▸ YOUR GOAL
Restate all of the records below exactly. Do not carry over any image.

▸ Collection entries
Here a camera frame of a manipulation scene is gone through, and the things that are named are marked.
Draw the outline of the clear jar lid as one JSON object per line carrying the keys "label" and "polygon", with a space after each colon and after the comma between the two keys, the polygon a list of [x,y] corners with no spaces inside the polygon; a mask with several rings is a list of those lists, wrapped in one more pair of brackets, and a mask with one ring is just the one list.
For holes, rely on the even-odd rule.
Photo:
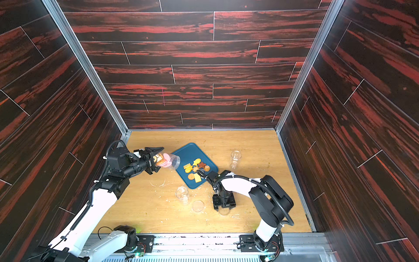
{"label": "clear jar lid", "polygon": [[219,207],[218,208],[218,213],[221,216],[227,216],[230,213],[230,208],[229,207]]}
{"label": "clear jar lid", "polygon": [[201,200],[196,200],[192,203],[192,210],[194,212],[200,213],[204,210],[205,204]]}

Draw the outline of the pink round sandwich cookie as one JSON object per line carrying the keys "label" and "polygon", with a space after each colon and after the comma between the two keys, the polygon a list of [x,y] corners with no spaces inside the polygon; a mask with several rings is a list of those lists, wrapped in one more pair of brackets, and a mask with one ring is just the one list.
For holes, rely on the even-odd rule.
{"label": "pink round sandwich cookie", "polygon": [[163,165],[163,167],[167,168],[170,167],[172,165],[172,160],[171,160],[171,156],[168,153],[164,153],[163,154],[165,163]]}

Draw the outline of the clear jar with pink cookies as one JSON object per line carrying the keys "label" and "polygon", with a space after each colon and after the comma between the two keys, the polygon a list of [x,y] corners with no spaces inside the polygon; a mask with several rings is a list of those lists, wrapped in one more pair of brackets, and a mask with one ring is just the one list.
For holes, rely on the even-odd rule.
{"label": "clear jar with pink cookies", "polygon": [[169,153],[158,153],[153,157],[155,165],[161,168],[169,168],[176,170],[181,163],[181,158],[177,155]]}

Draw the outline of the pale yellow rectangular biscuit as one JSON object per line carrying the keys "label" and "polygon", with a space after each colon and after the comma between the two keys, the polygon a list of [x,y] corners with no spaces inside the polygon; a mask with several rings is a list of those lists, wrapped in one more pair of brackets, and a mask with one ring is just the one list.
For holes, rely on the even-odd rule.
{"label": "pale yellow rectangular biscuit", "polygon": [[194,174],[194,180],[196,183],[200,183],[202,181],[202,178],[199,174]]}

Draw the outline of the clear jar with yellow cookies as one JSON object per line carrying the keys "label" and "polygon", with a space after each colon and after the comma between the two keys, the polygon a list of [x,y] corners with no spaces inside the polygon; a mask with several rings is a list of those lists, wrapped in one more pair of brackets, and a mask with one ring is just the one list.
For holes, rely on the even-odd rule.
{"label": "clear jar with yellow cookies", "polygon": [[175,196],[177,197],[177,199],[180,201],[182,205],[189,204],[189,192],[188,192],[187,187],[185,186],[179,187],[175,192]]}

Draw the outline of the clear jar with star cookies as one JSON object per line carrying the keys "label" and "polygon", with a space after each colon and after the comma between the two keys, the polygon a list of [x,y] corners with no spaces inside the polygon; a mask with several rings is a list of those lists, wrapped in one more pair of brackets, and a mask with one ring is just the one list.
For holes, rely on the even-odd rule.
{"label": "clear jar with star cookies", "polygon": [[231,157],[230,168],[237,169],[239,167],[239,164],[242,158],[241,152],[237,150],[232,151],[230,157]]}

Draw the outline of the yellow fish shaped cookie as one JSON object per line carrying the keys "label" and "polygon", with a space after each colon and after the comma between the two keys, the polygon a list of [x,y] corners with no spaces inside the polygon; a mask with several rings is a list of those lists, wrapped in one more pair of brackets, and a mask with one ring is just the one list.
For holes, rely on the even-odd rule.
{"label": "yellow fish shaped cookie", "polygon": [[201,163],[201,159],[197,158],[196,160],[194,160],[193,166],[197,166],[199,163]]}

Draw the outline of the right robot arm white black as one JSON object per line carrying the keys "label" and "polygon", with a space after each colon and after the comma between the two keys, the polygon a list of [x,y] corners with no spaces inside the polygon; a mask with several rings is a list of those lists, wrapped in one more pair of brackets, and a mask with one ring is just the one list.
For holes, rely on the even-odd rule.
{"label": "right robot arm white black", "polygon": [[293,200],[276,180],[266,175],[261,179],[247,178],[229,170],[217,174],[212,171],[197,174],[213,188],[213,207],[216,211],[231,210],[236,206],[234,193],[249,197],[261,221],[253,233],[254,244],[259,251],[266,251],[272,243],[282,244],[280,234],[285,225],[294,226],[289,212],[294,207]]}

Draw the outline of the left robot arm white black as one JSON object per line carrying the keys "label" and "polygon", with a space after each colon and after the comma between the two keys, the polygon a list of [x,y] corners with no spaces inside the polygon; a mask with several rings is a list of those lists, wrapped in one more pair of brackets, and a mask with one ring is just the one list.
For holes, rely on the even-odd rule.
{"label": "left robot arm white black", "polygon": [[120,199],[130,184],[130,179],[147,172],[152,175],[160,167],[157,155],[163,147],[145,147],[130,152],[122,140],[113,142],[107,149],[105,167],[88,192],[88,201],[68,226],[47,246],[39,246],[28,262],[101,262],[116,251],[134,257],[145,252],[136,230],[130,226],[115,227],[112,232],[89,248],[85,243],[103,216]]}

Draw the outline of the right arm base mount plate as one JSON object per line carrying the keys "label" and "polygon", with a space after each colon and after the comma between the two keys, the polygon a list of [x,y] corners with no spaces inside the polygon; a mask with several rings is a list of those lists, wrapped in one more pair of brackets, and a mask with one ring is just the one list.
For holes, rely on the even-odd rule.
{"label": "right arm base mount plate", "polygon": [[239,236],[237,249],[241,252],[284,252],[284,245],[279,235],[274,234],[265,242],[256,234],[243,234]]}

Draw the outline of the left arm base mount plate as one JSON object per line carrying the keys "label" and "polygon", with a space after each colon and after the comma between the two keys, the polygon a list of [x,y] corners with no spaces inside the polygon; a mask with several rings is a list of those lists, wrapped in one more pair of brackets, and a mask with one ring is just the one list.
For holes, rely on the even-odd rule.
{"label": "left arm base mount plate", "polygon": [[122,248],[120,250],[117,250],[116,254],[134,254],[134,253],[140,253],[140,254],[146,254],[146,253],[152,253],[154,244],[155,244],[155,236],[154,235],[136,235],[136,242],[135,245],[129,244],[128,247]]}

▸ REPLY TO THE EXERCISE
Here a camera frame of a manipulation scene is gone through, and the things that are named are marked.
Draw the outline of the clear jar lid as one JSON object per line carrying the keys "label" and "polygon", with a space after each colon and after the comma between the two keys, the polygon a list of [x,y] corners with no spaces inside the polygon; a mask with several rings is a list of those lists, wrapped in one more pair of brackets, and a mask with one ring is just the one list.
For holes, rely on the even-odd rule.
Photo:
{"label": "clear jar lid", "polygon": [[219,207],[218,208],[218,213],[221,216],[227,216],[230,213],[230,208],[229,207]]}
{"label": "clear jar lid", "polygon": [[201,200],[196,200],[192,203],[192,210],[194,212],[200,213],[204,210],[205,204]]}

Draw the outline of the pink round sandwich cookie as one JSON object per line carrying the keys "label" and "polygon", with a space after each colon and after the comma between the two keys, the polygon a list of [x,y] corners with no spaces inside the polygon; a mask with several rings is a list of those lists, wrapped in one more pair of brackets, and a mask with one ring is just the one list.
For holes, rely on the even-odd rule.
{"label": "pink round sandwich cookie", "polygon": [[163,165],[163,167],[167,168],[170,167],[172,165],[172,160],[171,160],[171,156],[168,153],[164,153],[163,154],[165,163]]}

Draw the outline of the clear jar with pink cookies as one JSON object per line carrying the keys "label" and "polygon", with a space after each colon and after the comma between the two keys, the polygon a list of [x,y] corners with no spaces inside the polygon; a mask with several rings is a list of those lists, wrapped in one more pair of brackets, and a mask with one ring is just the one list.
For holes, rely on the even-odd rule.
{"label": "clear jar with pink cookies", "polygon": [[169,153],[158,153],[153,157],[155,165],[161,168],[169,168],[176,170],[181,163],[181,158],[177,155]]}

Draw the outline of the pale yellow rectangular biscuit as one JSON object per line carrying the keys "label" and "polygon", with a space after each colon and after the comma between the two keys, the polygon a list of [x,y] corners with no spaces inside the polygon; a mask with several rings is a list of those lists, wrapped in one more pair of brackets, and a mask with one ring is just the one list.
For holes, rely on the even-odd rule.
{"label": "pale yellow rectangular biscuit", "polygon": [[194,174],[194,180],[196,183],[200,183],[202,181],[202,178],[199,174]]}

Draw the outline of the clear jar with yellow cookies as one JSON object per line carrying the keys "label" and "polygon", with a space after each colon and after the comma between the two keys, the polygon a list of [x,y] corners with no spaces inside the polygon; a mask with several rings is a list of those lists, wrapped in one more pair of brackets, and a mask with one ring is just the one list.
For holes, rely on the even-odd rule.
{"label": "clear jar with yellow cookies", "polygon": [[175,196],[177,197],[177,199],[180,201],[182,205],[189,204],[189,192],[188,192],[187,187],[185,186],[179,187],[175,192]]}

Draw the outline of the clear jar with star cookies as one JSON object per line carrying the keys "label" and "polygon", with a space after each colon and after the comma between the two keys, the polygon a list of [x,y] corners with no spaces inside the polygon; a mask with several rings is a list of those lists, wrapped in one more pair of brackets, and a mask with one ring is just the one list.
For holes, rely on the even-odd rule.
{"label": "clear jar with star cookies", "polygon": [[231,157],[230,168],[237,169],[239,167],[239,164],[242,158],[241,152],[237,150],[232,151],[230,157]]}

Draw the outline of the yellow fish shaped cookie as one JSON object per line carrying the keys "label" and "polygon", with a space after each colon and after the comma between the two keys, the polygon a list of [x,y] corners with no spaces inside the polygon; a mask with several rings is a list of those lists, wrapped in one more pair of brackets, and a mask with one ring is just the one list.
For holes, rely on the even-odd rule.
{"label": "yellow fish shaped cookie", "polygon": [[201,163],[201,159],[197,158],[196,160],[194,160],[193,166],[197,166],[199,163]]}

Draw the outline of the right robot arm white black as one JSON object per line carrying the keys "label" and "polygon", with a space after each colon and after the comma between the two keys, the polygon a list of [x,y] corners with no spaces inside the polygon; a mask with several rings is a list of those lists, wrapped in one more pair of brackets, and a mask with one ring is just the one list.
For holes, rely on the even-odd rule.
{"label": "right robot arm white black", "polygon": [[293,200],[276,180],[266,175],[261,179],[247,178],[229,170],[217,174],[212,171],[197,174],[213,188],[213,207],[216,211],[231,210],[236,206],[234,193],[249,197],[261,221],[253,233],[254,244],[259,251],[266,251],[272,243],[282,244],[280,234],[285,225],[294,226],[289,212],[294,207]]}

Draw the outline of the left robot arm white black as one JSON object per line carrying the keys "label" and "polygon", with a space after each colon and after the comma between the two keys, the polygon a list of [x,y] corners with no spaces inside the polygon; a mask with several rings is a list of those lists, wrapped in one more pair of brackets, and a mask with one ring is just the one list.
For holes, rely on the even-odd rule.
{"label": "left robot arm white black", "polygon": [[120,199],[130,184],[130,179],[147,172],[152,175],[160,167],[157,155],[163,147],[145,147],[130,152],[122,140],[113,142],[107,149],[105,167],[88,192],[88,201],[68,226],[47,246],[39,246],[28,262],[101,262],[116,251],[134,257],[145,252],[136,230],[130,226],[115,227],[112,232],[89,248],[85,243],[103,216]]}

Draw the outline of the right arm base mount plate as one JSON object per line carrying the keys "label" and "polygon", with a space after each colon and after the comma between the two keys, the polygon a list of [x,y] corners with no spaces inside the polygon; a mask with several rings is a list of those lists, wrapped in one more pair of brackets, and a mask with one ring is just the one list.
For holes, rely on the even-odd rule.
{"label": "right arm base mount plate", "polygon": [[239,236],[237,249],[241,252],[284,252],[284,245],[279,235],[274,234],[265,242],[256,234],[243,234]]}

Draw the outline of the left arm base mount plate as one JSON object per line carrying the keys "label" and "polygon", with a space after each colon and after the comma between the two keys, the polygon a list of [x,y] corners with no spaces inside the polygon; a mask with several rings is a list of those lists, wrapped in one more pair of brackets, and a mask with one ring is just the one list.
For holes, rely on the even-odd rule.
{"label": "left arm base mount plate", "polygon": [[122,248],[120,250],[117,250],[116,254],[134,254],[134,253],[140,253],[140,254],[146,254],[146,253],[152,253],[154,244],[155,244],[155,236],[154,235],[136,235],[136,242],[135,245],[129,244],[128,247]]}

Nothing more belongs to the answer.